##### Supplied records

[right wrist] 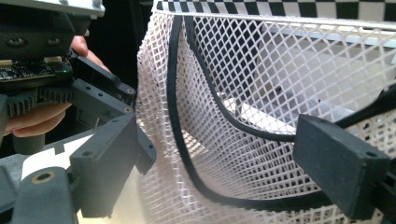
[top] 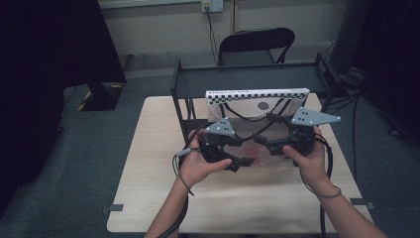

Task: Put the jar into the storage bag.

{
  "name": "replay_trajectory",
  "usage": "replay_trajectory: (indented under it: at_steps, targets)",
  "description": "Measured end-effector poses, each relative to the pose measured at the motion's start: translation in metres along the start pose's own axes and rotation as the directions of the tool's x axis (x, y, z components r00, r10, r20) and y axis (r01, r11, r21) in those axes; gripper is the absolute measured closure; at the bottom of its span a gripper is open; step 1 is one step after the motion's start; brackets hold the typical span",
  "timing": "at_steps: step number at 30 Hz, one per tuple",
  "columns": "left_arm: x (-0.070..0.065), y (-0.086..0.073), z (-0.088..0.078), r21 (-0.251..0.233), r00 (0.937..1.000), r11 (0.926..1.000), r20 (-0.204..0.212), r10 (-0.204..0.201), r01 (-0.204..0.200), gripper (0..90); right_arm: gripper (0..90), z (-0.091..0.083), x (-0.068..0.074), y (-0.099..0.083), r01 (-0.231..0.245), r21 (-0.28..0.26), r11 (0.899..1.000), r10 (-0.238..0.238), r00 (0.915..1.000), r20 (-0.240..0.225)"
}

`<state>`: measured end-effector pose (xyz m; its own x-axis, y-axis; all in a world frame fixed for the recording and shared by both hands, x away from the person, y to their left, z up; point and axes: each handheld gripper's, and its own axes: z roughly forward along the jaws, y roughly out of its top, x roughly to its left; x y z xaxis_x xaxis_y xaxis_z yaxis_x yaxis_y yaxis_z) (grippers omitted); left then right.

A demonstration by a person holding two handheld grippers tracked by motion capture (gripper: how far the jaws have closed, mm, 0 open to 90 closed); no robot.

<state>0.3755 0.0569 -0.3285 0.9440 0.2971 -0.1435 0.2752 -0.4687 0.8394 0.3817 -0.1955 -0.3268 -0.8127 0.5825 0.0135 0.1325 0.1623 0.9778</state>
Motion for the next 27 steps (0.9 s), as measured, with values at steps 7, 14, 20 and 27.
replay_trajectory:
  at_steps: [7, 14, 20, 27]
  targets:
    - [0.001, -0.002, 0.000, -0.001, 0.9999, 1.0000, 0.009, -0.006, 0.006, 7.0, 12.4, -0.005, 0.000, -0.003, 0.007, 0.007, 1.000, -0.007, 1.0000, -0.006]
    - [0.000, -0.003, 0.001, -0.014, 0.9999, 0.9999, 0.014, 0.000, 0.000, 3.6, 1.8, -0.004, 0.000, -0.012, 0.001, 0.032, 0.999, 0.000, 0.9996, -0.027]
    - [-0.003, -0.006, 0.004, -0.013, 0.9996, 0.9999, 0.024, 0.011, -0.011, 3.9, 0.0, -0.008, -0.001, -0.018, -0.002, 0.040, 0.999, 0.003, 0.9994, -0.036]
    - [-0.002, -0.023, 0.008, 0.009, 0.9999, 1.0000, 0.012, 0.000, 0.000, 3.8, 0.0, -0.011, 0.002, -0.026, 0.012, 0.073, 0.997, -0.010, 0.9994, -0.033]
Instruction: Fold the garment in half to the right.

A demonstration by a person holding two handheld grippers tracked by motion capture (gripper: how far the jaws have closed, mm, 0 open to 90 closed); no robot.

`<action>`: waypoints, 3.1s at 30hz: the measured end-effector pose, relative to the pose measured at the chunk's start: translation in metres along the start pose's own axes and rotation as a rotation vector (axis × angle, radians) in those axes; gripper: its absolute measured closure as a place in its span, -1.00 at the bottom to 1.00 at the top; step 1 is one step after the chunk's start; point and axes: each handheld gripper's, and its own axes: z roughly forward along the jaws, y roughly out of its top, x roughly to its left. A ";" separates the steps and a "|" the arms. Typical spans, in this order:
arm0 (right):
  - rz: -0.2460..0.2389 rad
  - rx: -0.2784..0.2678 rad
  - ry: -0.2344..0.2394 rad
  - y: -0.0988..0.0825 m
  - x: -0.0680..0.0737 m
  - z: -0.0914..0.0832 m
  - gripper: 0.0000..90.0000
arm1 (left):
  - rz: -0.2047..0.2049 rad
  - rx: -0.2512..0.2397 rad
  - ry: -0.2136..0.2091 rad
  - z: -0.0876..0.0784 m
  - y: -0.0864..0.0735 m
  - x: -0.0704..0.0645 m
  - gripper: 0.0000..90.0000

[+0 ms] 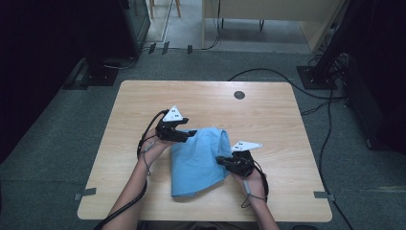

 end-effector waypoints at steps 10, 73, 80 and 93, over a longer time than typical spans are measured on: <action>-0.040 -0.037 -0.044 0.013 -0.001 -0.011 0.98 | 0.018 -0.030 0.044 -0.013 -0.009 -0.009 -0.29; -0.191 -0.057 -0.140 0.019 -0.029 -0.005 0.03 | -0.083 -0.003 0.049 -0.035 -0.045 -0.007 -0.52; -0.201 -0.043 -0.137 0.020 -0.033 -0.004 -0.01 | -0.089 0.003 0.052 -0.037 -0.050 -0.006 -0.52; -0.227 -0.040 -0.141 0.021 -0.042 -0.009 -0.11 | -0.115 -0.009 0.071 -0.044 -0.060 -0.007 -0.52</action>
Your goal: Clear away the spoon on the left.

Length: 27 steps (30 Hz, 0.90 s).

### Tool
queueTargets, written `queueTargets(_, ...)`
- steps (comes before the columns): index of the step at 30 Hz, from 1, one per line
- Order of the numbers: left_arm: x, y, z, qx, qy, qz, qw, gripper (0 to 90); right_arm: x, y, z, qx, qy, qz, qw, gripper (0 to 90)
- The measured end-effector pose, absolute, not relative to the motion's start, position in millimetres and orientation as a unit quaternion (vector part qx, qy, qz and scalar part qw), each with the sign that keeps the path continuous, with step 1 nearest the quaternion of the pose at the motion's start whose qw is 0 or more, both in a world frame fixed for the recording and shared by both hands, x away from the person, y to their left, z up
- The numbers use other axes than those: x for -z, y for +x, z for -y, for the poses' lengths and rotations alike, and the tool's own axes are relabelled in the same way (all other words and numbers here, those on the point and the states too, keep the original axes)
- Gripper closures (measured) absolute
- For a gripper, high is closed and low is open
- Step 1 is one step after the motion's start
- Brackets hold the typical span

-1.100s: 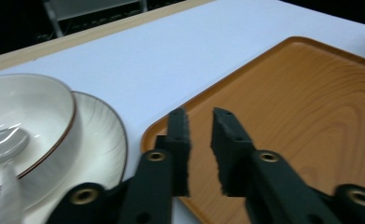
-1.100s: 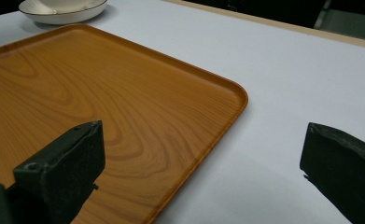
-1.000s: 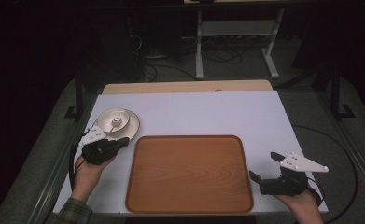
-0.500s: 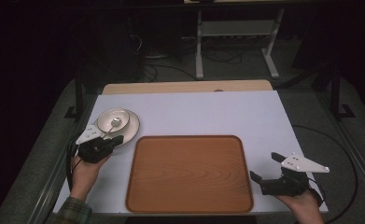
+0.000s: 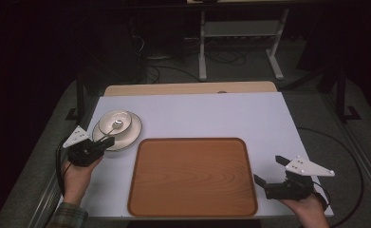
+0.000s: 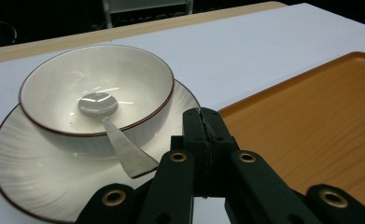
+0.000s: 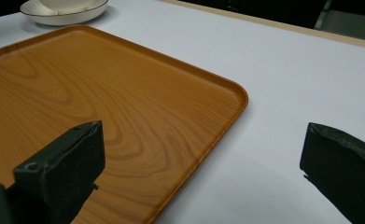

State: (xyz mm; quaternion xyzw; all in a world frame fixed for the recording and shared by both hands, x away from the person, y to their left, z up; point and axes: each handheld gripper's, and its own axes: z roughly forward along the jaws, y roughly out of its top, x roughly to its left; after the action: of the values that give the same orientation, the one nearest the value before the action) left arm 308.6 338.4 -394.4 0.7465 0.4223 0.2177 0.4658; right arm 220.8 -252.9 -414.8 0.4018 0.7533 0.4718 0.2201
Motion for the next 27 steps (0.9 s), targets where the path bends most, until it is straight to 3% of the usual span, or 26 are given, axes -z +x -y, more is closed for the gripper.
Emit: queueTargets(27, 396.2, 313.0, -372.2, -0.239, 0.711, -0.477, 0.459, 89.4, 417.8, 220.6, 251.8, -0.468, 0.398, -0.759, 0.216, 0.0)
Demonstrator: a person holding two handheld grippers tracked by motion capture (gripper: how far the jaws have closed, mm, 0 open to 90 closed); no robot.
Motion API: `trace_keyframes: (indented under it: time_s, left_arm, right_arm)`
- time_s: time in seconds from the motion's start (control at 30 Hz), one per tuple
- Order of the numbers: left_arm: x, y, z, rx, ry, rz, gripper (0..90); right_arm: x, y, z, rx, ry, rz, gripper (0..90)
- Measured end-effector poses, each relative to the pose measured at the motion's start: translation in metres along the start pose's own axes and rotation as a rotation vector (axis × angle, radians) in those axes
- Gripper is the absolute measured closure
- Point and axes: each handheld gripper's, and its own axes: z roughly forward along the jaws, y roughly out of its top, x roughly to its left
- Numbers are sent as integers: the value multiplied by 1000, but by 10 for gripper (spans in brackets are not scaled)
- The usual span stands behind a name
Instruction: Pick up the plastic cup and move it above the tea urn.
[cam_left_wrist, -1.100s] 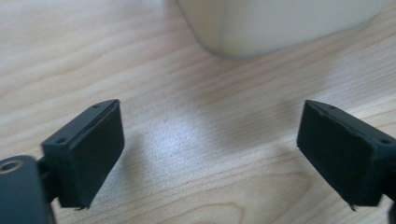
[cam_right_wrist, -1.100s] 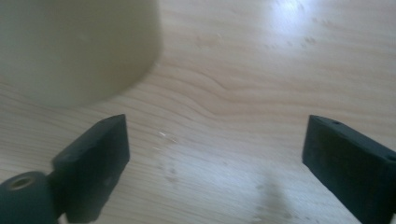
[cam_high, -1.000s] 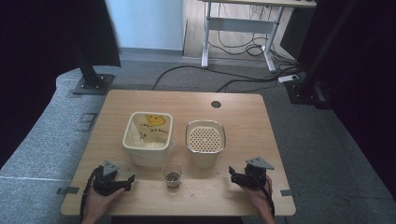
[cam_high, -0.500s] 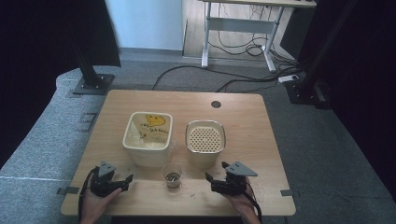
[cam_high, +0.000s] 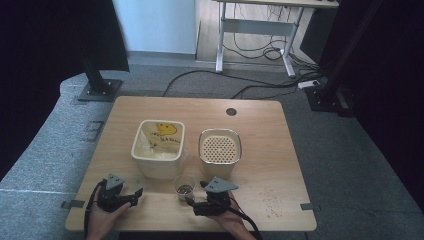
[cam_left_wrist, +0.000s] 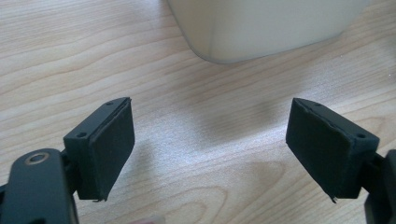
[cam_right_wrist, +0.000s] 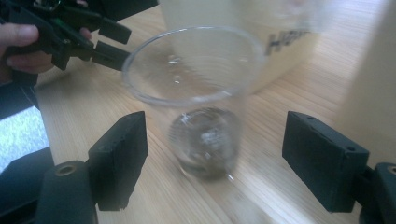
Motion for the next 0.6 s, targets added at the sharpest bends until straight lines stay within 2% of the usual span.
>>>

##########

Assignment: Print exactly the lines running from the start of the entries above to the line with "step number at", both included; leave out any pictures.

Task output:
[right wrist] 
[top] 

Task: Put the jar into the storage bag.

{
  "name": "replay_trajectory",
  "usage": "replay_trajectory: (indented under it: at_steps, targets)",
  "description": "Measured end-effector poses, each relative to the pose measured at the motion's start: translation in metres along the start pose's own axes and rotation as the directions of the tool's x axis (x, y, z components r00, r10, r20) and y axis (r01, r11, r21) in those axes; gripper is the absolute measured closure; at the bottom of its span a gripper is open; step 1 is one step after the motion's start; brackets hold the typical span",
  "timing": "at_steps: step number at 30 Hz, one per tuple",

What was asked now has a complete answer.